Robust, Swedish drone manufacturer uses Kvaser interfaces to assure battery reliability

Airolit is a Swedish unmanned aerial vehicle (UAV) supplier on the rise. The company distinguishes itself from most UAV/drone suppliers by its ability to develop and support its own industrial-grade UAV platforms with tailored or custom payloads. Airolit’s customers are both civilian and defence, with their UAVs used for applications that include intelligence and reconnaissance, and for search and rescue missions in all weather conditions.

“We use in-house developed software and appreciate the Kvaser tool’s flexibility and Linux support.”

As Airolit’s UAV models attest, and in contrast to the hobbyist models that many of us are familiar with, industrial-grade UAVs have come to embrace the functional safety and security considerations that are key to any safety-critical system design with hard real-time requirements. It is for that reason that they often use CAN for a range of control and communication tasks.

Philip Karlsson Gisslow, CTO at Airolit, confirms that while basic drones typically use more primitive communication protocols such as UART/serial to communicate between the battery and flight controller, CAN provides greater reliability and electromagnetic resistance for industrial applications. Hence, Airolit uses Kvaser’s U100 CAN to USB interface to check battery communications on the company’s test rigs. “We need to know that our CAN driver is correctly implemented and hence, that the battery is communicating the right frames and that there are no communication delays. We use in-house developed software and appreciate the Kvaser tool’s flexibility and Linux support,” he says.

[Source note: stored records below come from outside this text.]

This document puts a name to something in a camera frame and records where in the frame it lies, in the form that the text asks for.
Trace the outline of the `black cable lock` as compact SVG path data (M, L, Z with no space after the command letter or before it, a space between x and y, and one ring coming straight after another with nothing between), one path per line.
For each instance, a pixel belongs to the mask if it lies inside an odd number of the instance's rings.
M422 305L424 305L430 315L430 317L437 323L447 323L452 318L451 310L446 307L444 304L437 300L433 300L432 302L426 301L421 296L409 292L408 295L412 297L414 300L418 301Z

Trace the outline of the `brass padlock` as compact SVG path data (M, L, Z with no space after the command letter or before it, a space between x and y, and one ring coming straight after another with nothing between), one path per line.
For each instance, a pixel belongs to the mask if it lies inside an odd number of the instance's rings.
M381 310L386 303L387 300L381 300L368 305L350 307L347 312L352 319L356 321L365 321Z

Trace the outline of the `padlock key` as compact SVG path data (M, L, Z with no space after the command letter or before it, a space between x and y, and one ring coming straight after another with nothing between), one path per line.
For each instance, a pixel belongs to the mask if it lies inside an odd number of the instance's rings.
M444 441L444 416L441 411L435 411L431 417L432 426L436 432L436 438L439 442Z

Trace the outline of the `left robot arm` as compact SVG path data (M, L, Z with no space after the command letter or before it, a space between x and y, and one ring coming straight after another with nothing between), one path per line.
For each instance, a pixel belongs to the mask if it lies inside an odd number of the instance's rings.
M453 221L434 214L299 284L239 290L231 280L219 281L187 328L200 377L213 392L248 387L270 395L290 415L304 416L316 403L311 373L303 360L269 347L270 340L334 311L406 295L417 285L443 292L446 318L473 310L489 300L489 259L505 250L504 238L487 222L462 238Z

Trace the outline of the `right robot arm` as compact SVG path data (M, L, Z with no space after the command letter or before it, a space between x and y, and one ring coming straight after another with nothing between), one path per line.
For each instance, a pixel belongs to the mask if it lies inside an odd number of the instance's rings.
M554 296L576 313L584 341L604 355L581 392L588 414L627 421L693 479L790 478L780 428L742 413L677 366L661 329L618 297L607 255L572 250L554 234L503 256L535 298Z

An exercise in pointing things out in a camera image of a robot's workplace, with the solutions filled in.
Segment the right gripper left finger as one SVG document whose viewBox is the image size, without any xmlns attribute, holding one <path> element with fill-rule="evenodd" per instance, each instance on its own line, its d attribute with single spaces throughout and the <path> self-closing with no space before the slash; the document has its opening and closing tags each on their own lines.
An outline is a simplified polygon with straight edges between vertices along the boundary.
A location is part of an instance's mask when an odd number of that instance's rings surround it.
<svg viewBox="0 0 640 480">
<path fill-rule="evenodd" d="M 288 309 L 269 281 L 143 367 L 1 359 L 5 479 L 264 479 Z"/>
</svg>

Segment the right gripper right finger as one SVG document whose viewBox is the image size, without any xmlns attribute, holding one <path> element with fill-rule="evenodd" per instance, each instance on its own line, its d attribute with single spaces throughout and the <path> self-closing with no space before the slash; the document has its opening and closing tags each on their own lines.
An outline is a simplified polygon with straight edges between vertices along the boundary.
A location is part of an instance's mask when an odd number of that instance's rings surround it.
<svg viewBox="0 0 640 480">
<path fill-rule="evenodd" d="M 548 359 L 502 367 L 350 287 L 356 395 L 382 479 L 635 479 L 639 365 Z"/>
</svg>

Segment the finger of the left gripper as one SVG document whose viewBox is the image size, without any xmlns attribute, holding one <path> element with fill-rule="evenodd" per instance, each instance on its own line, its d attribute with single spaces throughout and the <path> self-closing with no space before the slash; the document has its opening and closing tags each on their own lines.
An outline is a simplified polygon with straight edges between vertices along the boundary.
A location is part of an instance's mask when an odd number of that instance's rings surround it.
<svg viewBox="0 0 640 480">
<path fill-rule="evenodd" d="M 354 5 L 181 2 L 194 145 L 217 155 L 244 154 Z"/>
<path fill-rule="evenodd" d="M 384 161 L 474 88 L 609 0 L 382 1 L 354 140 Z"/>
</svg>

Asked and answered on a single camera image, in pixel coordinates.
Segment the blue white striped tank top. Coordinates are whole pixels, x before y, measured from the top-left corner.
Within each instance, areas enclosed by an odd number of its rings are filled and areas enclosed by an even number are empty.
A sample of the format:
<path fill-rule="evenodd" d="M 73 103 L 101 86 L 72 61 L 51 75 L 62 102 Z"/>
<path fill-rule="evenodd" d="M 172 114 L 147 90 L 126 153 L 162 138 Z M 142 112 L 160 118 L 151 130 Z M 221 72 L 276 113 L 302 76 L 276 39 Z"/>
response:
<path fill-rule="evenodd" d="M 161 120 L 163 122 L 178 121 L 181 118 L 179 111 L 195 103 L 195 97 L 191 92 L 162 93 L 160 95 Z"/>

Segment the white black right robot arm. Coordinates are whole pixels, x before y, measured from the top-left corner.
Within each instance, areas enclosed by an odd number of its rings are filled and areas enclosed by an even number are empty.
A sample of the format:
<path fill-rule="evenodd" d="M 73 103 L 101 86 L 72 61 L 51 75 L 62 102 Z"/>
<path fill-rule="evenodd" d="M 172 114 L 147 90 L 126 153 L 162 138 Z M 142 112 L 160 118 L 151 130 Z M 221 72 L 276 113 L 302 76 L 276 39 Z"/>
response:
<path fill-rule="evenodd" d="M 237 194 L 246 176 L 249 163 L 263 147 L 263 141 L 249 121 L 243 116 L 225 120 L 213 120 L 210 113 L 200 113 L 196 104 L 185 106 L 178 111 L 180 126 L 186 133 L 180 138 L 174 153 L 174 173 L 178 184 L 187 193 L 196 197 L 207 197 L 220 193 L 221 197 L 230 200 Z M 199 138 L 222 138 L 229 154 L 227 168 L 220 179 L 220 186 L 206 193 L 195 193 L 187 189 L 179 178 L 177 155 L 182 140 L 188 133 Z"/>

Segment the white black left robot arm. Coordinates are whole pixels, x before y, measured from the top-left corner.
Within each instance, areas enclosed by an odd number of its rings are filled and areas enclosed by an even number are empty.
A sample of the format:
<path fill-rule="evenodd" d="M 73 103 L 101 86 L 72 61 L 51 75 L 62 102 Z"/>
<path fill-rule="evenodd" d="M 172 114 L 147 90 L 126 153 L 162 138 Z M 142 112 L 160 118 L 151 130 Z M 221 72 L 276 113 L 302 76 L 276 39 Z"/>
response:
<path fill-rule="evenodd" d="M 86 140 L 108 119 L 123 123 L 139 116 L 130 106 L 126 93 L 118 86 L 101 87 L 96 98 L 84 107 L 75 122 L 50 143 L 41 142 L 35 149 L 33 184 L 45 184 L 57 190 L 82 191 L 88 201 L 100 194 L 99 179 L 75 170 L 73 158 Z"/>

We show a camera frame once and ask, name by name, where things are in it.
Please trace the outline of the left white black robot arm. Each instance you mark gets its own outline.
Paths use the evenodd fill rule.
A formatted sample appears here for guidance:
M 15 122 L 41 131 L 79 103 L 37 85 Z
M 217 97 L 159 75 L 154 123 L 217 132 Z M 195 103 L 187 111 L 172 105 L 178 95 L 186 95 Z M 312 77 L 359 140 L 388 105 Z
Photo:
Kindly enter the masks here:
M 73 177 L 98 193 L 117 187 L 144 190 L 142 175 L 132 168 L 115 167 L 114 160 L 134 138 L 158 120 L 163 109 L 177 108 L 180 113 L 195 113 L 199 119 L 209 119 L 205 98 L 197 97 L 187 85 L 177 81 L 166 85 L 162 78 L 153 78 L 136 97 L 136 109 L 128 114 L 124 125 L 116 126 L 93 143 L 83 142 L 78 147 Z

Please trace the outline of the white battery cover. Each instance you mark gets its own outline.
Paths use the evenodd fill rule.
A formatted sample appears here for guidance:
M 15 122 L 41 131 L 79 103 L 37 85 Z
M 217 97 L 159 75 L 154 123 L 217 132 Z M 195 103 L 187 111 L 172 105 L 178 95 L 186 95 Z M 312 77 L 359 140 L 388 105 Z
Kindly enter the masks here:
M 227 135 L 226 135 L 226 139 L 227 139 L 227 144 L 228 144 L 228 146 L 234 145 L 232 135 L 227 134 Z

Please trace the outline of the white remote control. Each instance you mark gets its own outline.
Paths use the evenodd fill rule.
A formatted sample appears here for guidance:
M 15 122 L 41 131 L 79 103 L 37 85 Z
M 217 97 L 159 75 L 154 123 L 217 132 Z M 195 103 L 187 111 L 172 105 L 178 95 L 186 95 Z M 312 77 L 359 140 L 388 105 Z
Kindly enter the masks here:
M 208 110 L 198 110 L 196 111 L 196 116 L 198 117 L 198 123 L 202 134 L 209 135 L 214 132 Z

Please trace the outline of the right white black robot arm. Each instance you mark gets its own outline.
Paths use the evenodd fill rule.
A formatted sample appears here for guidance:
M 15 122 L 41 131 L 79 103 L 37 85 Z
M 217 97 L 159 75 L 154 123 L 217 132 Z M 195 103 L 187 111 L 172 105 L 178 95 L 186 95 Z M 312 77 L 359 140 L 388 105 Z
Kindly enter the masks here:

Airolit has two UAV platforms; the Explorian XLT and the Airolit S1. With a wide operating temperature range, secure point to point data links, its own GPS with RTK positioning, and optional tethered power, the Explorian XLT carries a 5kg payload, such as a multi-sensor camera or LiDAR system. The smaller Airolit S1 is destined for ISR (Intelligence, Surveillance, Reconnaissance), including search and rescue and carries 3kg.

Filip Pihlqvist, Airolit’s CFO, says that industrial-specified drones are ‘still regarded as very new, as large corporations and organisations work out how to use and integrate them into their processes.’ It is for this reason that Airolit offers an ‘end to end’ service offering that includes training on Airolit’s systems and custom sensor integration. However, with the adoption of similar approaches to those used by the automotive industry to streamline design, such as a standardised connector that facilitates the interchange of different sensors and a platform approach that accommodates customer’s own sensors, Airolit is well-positioned to address growing opportunities for drones, particularly within Europe.

The new Airolit S1 UAV is IP55 rated and optimized for operation in rain and snow conditions.